Every line of the data should be output word for word.

^^^^^^^^

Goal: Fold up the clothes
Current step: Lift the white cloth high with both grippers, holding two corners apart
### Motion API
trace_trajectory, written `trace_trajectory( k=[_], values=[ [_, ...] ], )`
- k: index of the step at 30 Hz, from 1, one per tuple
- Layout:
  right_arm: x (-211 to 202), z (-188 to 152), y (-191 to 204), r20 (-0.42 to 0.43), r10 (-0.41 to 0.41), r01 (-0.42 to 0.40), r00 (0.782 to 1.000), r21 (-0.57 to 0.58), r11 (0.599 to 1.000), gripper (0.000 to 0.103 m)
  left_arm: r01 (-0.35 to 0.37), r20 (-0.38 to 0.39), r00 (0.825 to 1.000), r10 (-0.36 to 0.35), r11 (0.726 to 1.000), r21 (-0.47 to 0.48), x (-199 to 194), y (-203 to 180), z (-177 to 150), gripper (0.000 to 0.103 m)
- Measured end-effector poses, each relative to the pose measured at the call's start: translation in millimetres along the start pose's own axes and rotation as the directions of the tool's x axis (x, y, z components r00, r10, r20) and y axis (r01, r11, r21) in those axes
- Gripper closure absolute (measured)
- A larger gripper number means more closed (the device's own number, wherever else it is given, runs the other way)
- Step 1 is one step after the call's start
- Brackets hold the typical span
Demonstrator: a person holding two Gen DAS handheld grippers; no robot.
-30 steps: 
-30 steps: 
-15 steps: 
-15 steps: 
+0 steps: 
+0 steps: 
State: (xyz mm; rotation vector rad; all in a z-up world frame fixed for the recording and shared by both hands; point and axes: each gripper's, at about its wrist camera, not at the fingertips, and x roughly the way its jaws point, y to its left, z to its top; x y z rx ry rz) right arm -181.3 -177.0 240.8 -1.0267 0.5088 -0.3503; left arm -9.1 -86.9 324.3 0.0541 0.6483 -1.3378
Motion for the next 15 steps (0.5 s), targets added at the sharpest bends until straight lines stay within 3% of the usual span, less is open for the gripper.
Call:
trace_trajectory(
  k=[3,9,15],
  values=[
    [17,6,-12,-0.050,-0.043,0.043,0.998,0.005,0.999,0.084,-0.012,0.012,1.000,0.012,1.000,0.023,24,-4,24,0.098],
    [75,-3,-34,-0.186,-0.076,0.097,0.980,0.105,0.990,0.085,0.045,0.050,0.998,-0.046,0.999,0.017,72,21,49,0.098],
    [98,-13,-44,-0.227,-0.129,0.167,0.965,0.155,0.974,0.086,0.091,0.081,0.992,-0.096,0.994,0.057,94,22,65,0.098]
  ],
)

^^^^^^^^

• [Output of the exercise]
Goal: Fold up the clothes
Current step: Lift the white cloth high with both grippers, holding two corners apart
### Motion API
trace_trajectory, written `trace_trajectory( k=[_], values=[ [_, ...] ], )`
- k: index of the step at 30 Hz, from 1, one per tuple
- Layout:
  right_arm: x (-211 to 202), z (-188 to 152), y (-191 to 204), r20 (-0.42 to 0.43), r10 (-0.41 to 0.41), r01 (-0.42 to 0.40), r00 (0.782 to 1.000), r21 (-0.57 to 0.58), r11 (0.599 to 1.000), gripper (0.000 to 0.103 m)
  left_arm: r01 (-0.35 to 0.37), r20 (-0.38 to 0.39), r00 (0.825 to 1.000), r10 (-0.36 to 0.35), r11 (0.726 to 1.000), r21 (-0.47 to 0.48), x (-199 to 194), y (-203 to 180), z (-177 to 150), gripper (0.000 to 0.103 m)
- Measured end-effector poses, each relative to the pose measured at the call's start: translation in millimetres along the start pose's own axes and rotation as the directions of the tool's x axis (x, y, z components r00, r10, r20) and y axis (r01, r11, r21) in those axes
- Gripper closure absolute (measured)
- A larger gripper number means more closed (the device's own number, wherever else it is given, runs the other way)
- Step 1 is one step after the call's start
- Brackets hold the typical span
Demonstrator: a person holding two Gen DAS handheld grippers; no robot.
-30 steps: 
-30 steps: 
-15 steps: 
-15 steps: 
+0 steps: 
+0 steps: 
State: (xyz mm; rotation vector rad; all in a z-up world frame fixed for the recording and shared by both hands; point and axes: each gripper's, at about its wrist camera, not at the fingertips, and x roughly the way its jaws point, y to its left, z to its top; x y z rx ry rz) right arm -181.3 -177.0 240.8 -1.0267 0.5088 -0.3503; left arm -9.1 -86.9 324.3 0.0541 0.6483 -1.3378
Motion for the next 15 steps (0.5 s), targets added at the sharpest bends until straight lines stay within 3% of the usual span, less is open for the gripper.
Call:
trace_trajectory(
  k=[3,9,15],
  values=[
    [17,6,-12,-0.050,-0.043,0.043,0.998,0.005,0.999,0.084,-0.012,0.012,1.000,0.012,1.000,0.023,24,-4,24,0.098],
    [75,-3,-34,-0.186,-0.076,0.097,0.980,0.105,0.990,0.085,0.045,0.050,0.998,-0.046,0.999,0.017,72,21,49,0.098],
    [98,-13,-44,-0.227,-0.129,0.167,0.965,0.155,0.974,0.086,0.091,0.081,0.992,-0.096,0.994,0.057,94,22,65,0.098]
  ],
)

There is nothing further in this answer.